▶ _Required work_:
Write out all the data again, exactly.

▶ _Data below_:
*****

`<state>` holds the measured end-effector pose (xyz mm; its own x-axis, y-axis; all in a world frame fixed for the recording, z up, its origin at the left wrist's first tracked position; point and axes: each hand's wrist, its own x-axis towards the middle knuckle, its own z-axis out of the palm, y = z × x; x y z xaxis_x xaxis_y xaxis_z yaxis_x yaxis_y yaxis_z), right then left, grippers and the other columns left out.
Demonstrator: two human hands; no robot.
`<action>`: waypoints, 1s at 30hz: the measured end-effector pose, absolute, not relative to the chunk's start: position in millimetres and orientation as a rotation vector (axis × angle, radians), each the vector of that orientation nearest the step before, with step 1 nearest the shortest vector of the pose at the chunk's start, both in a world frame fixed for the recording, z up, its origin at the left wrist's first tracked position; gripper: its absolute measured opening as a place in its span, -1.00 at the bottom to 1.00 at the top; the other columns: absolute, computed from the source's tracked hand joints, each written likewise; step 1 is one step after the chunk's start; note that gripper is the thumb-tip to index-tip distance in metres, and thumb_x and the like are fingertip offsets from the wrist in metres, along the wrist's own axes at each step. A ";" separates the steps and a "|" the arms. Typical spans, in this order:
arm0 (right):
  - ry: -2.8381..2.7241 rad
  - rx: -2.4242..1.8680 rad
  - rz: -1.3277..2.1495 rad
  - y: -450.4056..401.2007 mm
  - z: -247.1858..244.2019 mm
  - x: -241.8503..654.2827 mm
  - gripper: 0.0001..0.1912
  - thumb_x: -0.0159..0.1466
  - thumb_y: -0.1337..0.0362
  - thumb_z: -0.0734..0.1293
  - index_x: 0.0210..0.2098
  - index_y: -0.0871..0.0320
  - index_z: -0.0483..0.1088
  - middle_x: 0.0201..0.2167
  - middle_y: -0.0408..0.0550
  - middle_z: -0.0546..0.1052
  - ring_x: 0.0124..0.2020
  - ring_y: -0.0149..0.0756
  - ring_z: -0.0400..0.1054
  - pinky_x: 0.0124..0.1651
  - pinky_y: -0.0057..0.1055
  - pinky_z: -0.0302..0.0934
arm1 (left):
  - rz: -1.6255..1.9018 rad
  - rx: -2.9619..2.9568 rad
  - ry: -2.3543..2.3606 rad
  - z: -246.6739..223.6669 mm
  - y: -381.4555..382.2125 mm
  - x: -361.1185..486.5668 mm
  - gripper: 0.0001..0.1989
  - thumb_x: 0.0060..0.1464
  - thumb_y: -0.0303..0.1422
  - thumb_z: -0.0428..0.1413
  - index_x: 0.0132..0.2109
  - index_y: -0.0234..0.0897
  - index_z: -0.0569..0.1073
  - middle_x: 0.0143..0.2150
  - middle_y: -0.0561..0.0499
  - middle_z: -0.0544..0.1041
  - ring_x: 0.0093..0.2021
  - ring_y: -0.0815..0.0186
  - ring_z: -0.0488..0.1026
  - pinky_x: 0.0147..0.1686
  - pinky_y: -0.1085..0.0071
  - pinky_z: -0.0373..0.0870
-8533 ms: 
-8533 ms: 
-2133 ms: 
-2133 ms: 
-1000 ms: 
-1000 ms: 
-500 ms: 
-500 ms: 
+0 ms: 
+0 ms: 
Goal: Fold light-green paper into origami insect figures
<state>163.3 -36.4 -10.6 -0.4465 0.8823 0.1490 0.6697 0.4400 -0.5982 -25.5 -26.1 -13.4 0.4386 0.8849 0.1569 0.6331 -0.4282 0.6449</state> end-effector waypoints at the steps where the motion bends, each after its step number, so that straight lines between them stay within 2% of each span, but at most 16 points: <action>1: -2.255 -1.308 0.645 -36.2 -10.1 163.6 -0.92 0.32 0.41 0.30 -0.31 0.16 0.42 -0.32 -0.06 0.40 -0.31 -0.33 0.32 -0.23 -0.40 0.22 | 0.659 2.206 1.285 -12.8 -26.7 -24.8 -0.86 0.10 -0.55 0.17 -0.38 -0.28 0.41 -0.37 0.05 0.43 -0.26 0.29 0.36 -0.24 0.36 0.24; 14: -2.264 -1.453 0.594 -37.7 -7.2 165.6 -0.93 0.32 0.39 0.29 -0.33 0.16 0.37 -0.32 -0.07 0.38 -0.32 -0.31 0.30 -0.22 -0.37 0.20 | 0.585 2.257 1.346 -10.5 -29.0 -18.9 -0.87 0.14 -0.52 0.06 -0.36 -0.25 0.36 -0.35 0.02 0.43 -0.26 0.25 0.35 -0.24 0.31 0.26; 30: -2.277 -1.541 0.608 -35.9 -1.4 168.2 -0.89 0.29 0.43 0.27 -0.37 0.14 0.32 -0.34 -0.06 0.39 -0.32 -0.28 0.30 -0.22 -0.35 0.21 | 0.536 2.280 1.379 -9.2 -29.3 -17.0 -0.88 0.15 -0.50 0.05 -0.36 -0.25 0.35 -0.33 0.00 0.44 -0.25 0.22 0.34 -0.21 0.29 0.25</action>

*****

▶ _Answer to this exercise_:
`<state>` holds the measured end-effector pose (xyz mm; its own x-axis, y-axis; all in a world frame fixed for the recording, z up, its origin at the left wrist's first tracked position; point and axes: each hand's wrist, its own x-axis towards the middle knuckle, its own z-axis out of the palm, y = z × x; x y z xaxis_x xaxis_y xaxis_z yaxis_x yaxis_y yaxis_z), right then left, grippers and the other columns left out.
Demonstrator: two human hands; no robot.
`<action>`: waypoints, 1s at 30hz: the measured end-effector pose, absolute, not relative to the chunk's start: position in millimetres and orientation as a rotation vector (axis × angle, radians), each the vector of that orientation nearest the step before, with step 1 nearest the shortest vector of the pose at the chunk's start, both in a world frame fixed for the recording, z up, its origin at the left wrist's first tracked position; gripper: its absolute measured opening as a place in its span, -1.00 at the bottom to 1.00 at the top; the other columns: absolute, computed from the source's tracked hand joints, each written likewise; step 1 is one step after the chunk's start; note that gripper is the thumb-tip to index-tip distance in metres, and thumb_x and the like are fingertip offsets from the wrist in metres, along the wrist's own axes at each step. A ";" separates the steps and a "|" the arms. Typical spans, in this order:
arm0 (right):
  - ry: -2.8381..2.7241 rad
  - rx: -2.4242..1.8680 rad
  - rz: -1.3277..2.1495 rad
  - y: -450.4056..401.2007 mm
  - z: -247.1858..244.2019 mm
  - x: -241.8503..654.2827 mm
  - gripper: 0.0001..0.1912
  - thumb_x: -0.0159..0.1466
  - thumb_y: -0.1337..0.0362
  - thumb_z: -0.0734..0.1293
  - index_x: 0.0210..0.2098
  - index_y: -0.0871..0.0320
  - index_z: -0.0483..0.1088
  - middle_x: 0.0201..0.2167
  - middle_y: -0.0408..0.0550
  - middle_z: -0.0546..0.1052
  - ring_x: 0.0124..0.2020
  - ring_y: -0.0149..0.0756
  - ring_z: -0.0400..0.1054
  - pinky_x: 0.0124..0.1651
  - pinky_y: -0.0057..0.1055
  - pinky_z: -0.0302..0.0934
arm1 (left):
  - rz: -1.6255..1.9018 rad
  - rx: -2.9619..2.9568 rad
  - ry: -2.3543..2.3606 rad
  - z: -246.6739..223.6669 mm
  - y: -381.4555..382.2125 mm
  - x: -361.1185..486.5668 mm
  - gripper: 0.0001..0.1989
  - thumb_x: 0.0060..0.1464
  - thumb_y: -0.0303..0.1422
  - thumb_z: -0.0428..0.1413
  - index_x: 0.0132..0.2109
  - index_y: -0.0234..0.0897
  - index_z: -0.0569..0.1073
  - middle_x: 0.0143..0.2150
  - middle_y: -0.0561..0.0499
  - middle_z: -0.0544..0.1041
  - ring_x: 0.0093..0.2021
  - ring_y: -0.0815..0.0186
  - ring_z: -0.0488..0.1026
  - pinky_x: 0.0147..0.1686
  - pinky_y: -0.1085..0.0071
  - pinky_z: -0.0373..0.0870
-8533 ms: 
-8533 ms: 
-2133 ms: 
-2133 ms: 
-1000 ms: 
-1000 ms: 
-500 ms: 
-500 ms: 
+0 ms: 
+0 ms: 
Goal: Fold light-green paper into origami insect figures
<state>163.3 -36.4 -10.6 -0.4465 0.8823 0.1490 0.6697 0.4400 -0.5982 -25.5 -26.1 -13.4 0.4386 0.8849 0.1569 0.6331 -0.4282 0.6449</state> end-effector waypoints at the steps where the motion bends, each after its step number, so that straight lines between them stay within 2% of each span, but at most 16 points: <action>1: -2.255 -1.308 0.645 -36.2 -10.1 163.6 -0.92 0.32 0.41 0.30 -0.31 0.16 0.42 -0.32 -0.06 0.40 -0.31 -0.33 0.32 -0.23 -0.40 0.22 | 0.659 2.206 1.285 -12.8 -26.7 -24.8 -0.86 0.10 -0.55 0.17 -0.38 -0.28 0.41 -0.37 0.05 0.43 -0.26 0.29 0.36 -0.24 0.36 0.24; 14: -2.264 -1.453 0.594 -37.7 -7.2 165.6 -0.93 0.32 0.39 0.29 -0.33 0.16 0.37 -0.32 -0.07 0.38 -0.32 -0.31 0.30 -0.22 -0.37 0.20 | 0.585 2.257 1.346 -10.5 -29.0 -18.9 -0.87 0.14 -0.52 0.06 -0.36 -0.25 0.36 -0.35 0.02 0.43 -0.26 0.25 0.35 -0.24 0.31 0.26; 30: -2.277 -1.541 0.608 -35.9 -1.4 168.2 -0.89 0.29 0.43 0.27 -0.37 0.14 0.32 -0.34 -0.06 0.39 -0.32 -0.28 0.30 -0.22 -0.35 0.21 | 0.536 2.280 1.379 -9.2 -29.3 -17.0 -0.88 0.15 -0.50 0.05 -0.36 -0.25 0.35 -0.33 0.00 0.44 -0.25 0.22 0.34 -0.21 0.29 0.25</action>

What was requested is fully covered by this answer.